Justiça do Trabalho negou indenização a uma trabalhadora apelidada de “capivara” pelo empregador por considerar que o apelido não é ofensivo.
* Thiago de Paula Leite é procurador do Estado de São Paulo e professor de direito ambiental e agrário do Estratégia.
Entenda o caso
O Juiz do Trabalho substituto José Aguiar Linhares Lima Neto, da 5ª vara do Trabalho de Campinas/SP, negou indenização a uma trabalhadora que alegou ter sido chamada de “capivara” pelo empregador.
Segundo o magistrado, o uso de nomes de animais pode ser ofensivo (como “burro”, “baleia” ou “cavalo”) ou elogioso (como “gato”, “peixinho” ou “tubarão”), e “capivara” não se enquadra em nenhum desses extremos, o que afastaria a conduta ilícita do empregador.
No que toca ao apelido de capivara, não apenas a prova da matéria restou dividida, pois as testemunhas ouvidas se limitaram a ratificar as teses daqueles que as conduziram a juízo, saliento que a referência a alguém como “capivara” não retrata conduta ilícita do empregador. (trecho da sentença)
A empregada afirmou, na reclamação trabalhista, ter sofrido assédio moral devido a cobranças excessivas de metas, ameaças de demissão e o uso do apelido “capivara”.

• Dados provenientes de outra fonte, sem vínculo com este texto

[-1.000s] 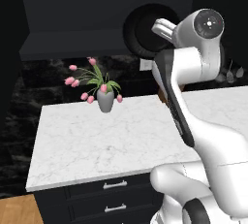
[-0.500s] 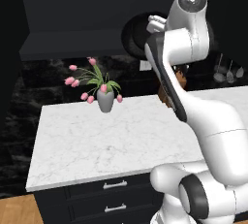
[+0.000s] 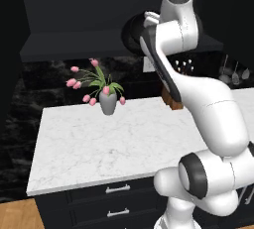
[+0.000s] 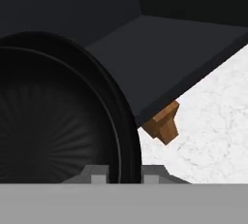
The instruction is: Pick up the bowls on the counter and stack them on top of one another in the open cabinet. Place the smaller bowl on top of the larger bowl.
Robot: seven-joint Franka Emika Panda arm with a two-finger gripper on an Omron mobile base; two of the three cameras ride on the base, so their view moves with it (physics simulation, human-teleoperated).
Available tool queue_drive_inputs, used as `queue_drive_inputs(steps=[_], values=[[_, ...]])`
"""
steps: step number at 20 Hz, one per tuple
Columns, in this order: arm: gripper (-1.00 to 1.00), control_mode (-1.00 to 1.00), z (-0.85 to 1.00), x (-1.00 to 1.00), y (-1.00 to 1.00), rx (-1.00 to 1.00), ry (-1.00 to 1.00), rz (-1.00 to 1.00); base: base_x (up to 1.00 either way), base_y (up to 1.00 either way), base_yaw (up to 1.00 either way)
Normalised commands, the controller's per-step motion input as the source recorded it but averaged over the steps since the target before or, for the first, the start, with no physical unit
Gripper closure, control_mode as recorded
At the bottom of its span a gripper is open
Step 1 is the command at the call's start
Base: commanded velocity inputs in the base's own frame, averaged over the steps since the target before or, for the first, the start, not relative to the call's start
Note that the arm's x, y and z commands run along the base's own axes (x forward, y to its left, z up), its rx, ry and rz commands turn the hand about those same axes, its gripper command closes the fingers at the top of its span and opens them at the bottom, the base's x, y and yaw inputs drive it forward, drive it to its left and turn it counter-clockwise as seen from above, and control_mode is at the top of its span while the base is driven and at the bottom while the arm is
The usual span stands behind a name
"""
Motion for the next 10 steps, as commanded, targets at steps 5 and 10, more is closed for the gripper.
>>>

Porém, em relação aos demais argumentos da reclamante o magistrado registrou que não restaram demonstradas as ameaças e as cobranças excessivas.
Interessante que também se utiliza o termo “capivara” no meio criminal (puxar a capivara ou levantar a capivara), principalmente, para descrever o ato de investigar ou verificar os antecedentes de uma pessoa.
Assédio Moral1
No site do Conselho Nacional de Justiça (CNJ), define-se o assédio moral da seguinte forma: “toda conduta abusiva, a exemplo de gestos, palavras e atitudes que se repitam de forma sistemática, atingindo a dignidade ou integridade psíquica ou física de um trabalhador”.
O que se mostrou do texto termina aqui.